It is doubtful if Aggie and I would have known anything about Tish's plan had Aggie not seen the advertisement in the newspaper. She came to my house at once in violent excitement and with her bonnet over her ear, and gave me the newspaper clipping to read. It said:
"Wanted: A small donkey. Must be gentle, female, and if possible answer to the name of Modestine. Address X 27, Morning News."
"Well," I said when I had read it, "did you insert the advertisement or do you propose to answer it?"
Aggie was preparing to take a drink of water, but, the water being cold and the weather warm, she was dabbing a little on her wrists first to avoid colic. She looked up at me in surprise.
"Do you mean to say, Lizzie," she demanded, "that you don't recognize that advertisement?"
"Modestine?" I reflected. "I've heard the name before somewhere. Didn't Tish have a cook once named Modestine?"
But it seemed that that was not it. Aggie sat down opposite me and took off her bonnet. Although it was only the first of May, the weather, as I have said, was very warm.
"To think," she said heavily, "that all the time while I was reading it aloud to her when she was laid up with neuralgia she was scheming and planning and never saying a word to me! Not that I would have gone; but I could have sent her mail to her, and at least have notified the authorities if she had disappeared."
"Reading what aloud to her—her mail?" I asked sharply.
"'Travels with a Donkey,'" Aggie replied. "Stevenson's 'Travels with a Donkey.' It isn't safe to read anything aloud to Tish any more. The older she gets the worse she is. She thinks that what any one else has done she can go and do. If she should read a book on poultry-farming she would think she could teach a young hen to lay an egg."

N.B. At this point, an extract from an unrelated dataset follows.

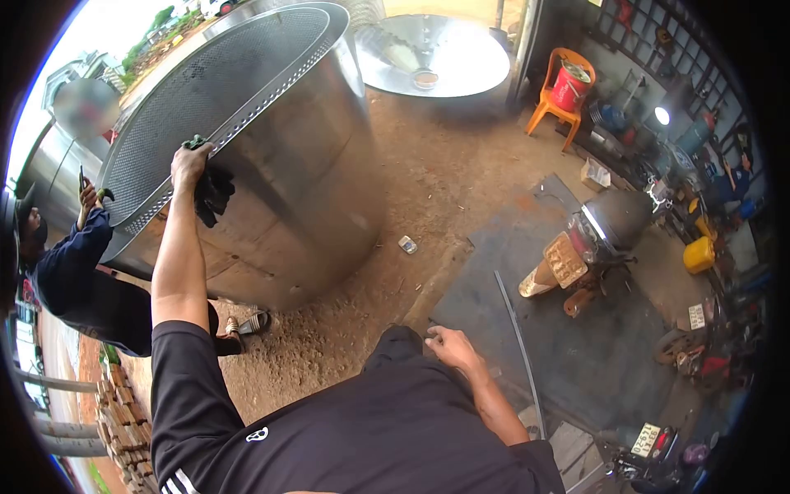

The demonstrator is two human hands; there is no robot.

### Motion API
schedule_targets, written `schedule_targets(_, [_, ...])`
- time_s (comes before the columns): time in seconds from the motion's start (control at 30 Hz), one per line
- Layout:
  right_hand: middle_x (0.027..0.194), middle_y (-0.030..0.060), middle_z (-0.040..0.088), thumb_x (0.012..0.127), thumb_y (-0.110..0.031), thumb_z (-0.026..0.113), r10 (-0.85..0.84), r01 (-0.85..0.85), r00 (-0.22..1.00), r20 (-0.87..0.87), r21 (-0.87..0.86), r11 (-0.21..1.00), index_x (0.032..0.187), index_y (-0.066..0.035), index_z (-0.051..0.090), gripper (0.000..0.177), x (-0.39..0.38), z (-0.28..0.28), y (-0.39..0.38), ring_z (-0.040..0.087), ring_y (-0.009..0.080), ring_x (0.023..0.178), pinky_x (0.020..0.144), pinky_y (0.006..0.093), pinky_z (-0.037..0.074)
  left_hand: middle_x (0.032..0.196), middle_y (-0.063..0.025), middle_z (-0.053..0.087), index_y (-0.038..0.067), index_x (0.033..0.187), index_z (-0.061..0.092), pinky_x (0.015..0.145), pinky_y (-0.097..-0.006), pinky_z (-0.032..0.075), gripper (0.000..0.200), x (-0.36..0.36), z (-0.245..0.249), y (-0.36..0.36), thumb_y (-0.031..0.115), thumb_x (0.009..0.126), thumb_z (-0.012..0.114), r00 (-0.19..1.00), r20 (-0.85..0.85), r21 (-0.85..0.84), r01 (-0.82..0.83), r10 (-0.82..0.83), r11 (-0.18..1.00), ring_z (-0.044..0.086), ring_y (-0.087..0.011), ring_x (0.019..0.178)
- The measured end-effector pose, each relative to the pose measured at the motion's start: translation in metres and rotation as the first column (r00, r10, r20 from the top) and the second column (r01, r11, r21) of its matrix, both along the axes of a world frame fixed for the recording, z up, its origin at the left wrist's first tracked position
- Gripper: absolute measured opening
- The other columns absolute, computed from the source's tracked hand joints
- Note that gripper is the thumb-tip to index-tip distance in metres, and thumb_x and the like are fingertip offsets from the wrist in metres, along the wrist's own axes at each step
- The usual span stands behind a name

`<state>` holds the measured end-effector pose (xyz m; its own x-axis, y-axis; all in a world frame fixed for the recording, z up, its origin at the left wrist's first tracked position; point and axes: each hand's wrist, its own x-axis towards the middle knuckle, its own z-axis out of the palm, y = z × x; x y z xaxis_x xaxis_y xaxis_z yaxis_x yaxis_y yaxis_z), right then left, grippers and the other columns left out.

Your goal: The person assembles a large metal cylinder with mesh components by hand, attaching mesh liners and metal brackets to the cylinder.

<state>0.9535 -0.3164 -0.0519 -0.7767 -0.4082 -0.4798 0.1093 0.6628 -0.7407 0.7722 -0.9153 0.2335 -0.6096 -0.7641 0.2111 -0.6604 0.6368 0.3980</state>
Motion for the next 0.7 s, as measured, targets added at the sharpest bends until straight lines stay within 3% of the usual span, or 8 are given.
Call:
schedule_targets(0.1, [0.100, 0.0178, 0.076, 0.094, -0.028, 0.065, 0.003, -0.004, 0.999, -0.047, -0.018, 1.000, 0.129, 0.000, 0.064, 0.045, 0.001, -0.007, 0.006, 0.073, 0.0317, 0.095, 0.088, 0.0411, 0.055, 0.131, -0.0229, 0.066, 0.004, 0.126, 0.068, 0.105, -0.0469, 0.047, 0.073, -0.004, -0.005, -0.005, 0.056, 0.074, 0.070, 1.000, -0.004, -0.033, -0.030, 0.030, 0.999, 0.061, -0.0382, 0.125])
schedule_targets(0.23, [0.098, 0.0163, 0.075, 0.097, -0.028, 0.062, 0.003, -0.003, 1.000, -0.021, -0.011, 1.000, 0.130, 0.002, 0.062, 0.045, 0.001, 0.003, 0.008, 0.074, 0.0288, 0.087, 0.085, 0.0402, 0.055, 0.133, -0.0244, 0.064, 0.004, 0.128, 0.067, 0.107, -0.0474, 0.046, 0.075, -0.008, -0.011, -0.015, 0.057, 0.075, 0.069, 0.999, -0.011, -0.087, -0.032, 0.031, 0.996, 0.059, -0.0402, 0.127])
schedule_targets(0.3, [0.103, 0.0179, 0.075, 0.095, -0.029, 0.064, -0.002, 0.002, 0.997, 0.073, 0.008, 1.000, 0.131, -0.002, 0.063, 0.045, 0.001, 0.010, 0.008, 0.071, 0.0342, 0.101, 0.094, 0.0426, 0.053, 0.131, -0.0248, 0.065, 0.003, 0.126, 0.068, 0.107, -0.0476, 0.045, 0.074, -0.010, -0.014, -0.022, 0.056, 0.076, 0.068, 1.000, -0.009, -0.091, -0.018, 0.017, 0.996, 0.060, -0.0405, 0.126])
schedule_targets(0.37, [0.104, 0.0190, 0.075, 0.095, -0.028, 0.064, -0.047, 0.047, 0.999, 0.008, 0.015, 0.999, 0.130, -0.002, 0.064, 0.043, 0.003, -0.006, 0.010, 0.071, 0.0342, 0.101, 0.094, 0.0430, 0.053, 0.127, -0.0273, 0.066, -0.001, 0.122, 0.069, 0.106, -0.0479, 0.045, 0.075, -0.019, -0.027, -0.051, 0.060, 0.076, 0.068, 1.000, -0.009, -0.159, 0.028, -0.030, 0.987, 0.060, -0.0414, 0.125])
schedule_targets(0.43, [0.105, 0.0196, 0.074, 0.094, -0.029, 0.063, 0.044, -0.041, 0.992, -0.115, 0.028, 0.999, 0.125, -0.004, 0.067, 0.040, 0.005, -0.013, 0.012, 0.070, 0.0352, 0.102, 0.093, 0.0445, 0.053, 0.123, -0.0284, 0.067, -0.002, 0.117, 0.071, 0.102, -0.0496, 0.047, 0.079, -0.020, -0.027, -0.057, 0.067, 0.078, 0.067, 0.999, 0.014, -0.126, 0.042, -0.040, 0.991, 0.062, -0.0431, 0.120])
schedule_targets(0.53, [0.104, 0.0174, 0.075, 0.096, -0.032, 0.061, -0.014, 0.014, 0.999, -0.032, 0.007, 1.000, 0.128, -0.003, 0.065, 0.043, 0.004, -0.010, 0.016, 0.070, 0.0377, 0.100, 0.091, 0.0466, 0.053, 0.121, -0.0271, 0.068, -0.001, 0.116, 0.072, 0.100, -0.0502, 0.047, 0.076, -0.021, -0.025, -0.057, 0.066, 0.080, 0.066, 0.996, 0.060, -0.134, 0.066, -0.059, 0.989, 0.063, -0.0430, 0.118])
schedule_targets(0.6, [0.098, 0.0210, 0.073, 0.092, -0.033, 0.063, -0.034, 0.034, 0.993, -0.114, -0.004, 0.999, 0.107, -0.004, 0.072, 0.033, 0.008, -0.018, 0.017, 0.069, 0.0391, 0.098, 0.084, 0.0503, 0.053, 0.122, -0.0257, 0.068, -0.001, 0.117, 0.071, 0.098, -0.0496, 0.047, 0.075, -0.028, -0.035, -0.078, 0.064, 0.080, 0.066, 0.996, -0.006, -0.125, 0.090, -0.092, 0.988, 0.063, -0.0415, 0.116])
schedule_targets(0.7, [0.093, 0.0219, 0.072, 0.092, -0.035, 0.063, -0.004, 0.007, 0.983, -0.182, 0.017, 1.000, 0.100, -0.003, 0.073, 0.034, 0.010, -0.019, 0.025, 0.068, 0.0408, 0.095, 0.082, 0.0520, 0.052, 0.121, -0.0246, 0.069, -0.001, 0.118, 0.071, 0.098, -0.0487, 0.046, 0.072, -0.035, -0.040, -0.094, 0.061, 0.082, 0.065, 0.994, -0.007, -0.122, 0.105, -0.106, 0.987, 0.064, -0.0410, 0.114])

As Aggie spoke a number of things came back to me. I recalled that the Sunday before, in church, Tish had appeared absorbed and even more devout than usual, and had taken down the headings of the sermon on her missionary envelope; but that, on my leaning over to see if she had them correctly, she had whisked the paper away before I had had more than time to see the first heading. It had said "Rubber Heels."
Aggie was pacing the floor nervously, holding the empty glass.
"She's going on a walking tour with a donkey, that's what, Lizzie," she said, pausing before me. "I could see it sticking out all over her while I read that book. And if we go to her now and tax her with it she'll admit it. But if she says she is doing it to get thin don't you believe it."
That was all Aggie would say. She shut her lips and said she had come for my recipe for caramel custard. But when I put on my wraps and said I was going to Tish's she said she would come along.
Tish lives in an apartment, and she was not at home. Miss Swift, the seamstress, opened the door and stood in the doorway so we could not enter.
"I'm sorry, Miss Aggie and Miss Lizzie," she said, putting out her left elbow as Aggie tried to duck by her; "but she left positive orders to admit nobody. Of course if she had known you were coming—but she didn't."
"What are you making, Miss Letitia?" Aggie asked sweetly. "Summer clothes?"
"Yes. Some little thin things—it's getting so hot!"
"Humph! I see you are making them with an upholsterer's needle!" said Aggie, and marched down the hall with her head up....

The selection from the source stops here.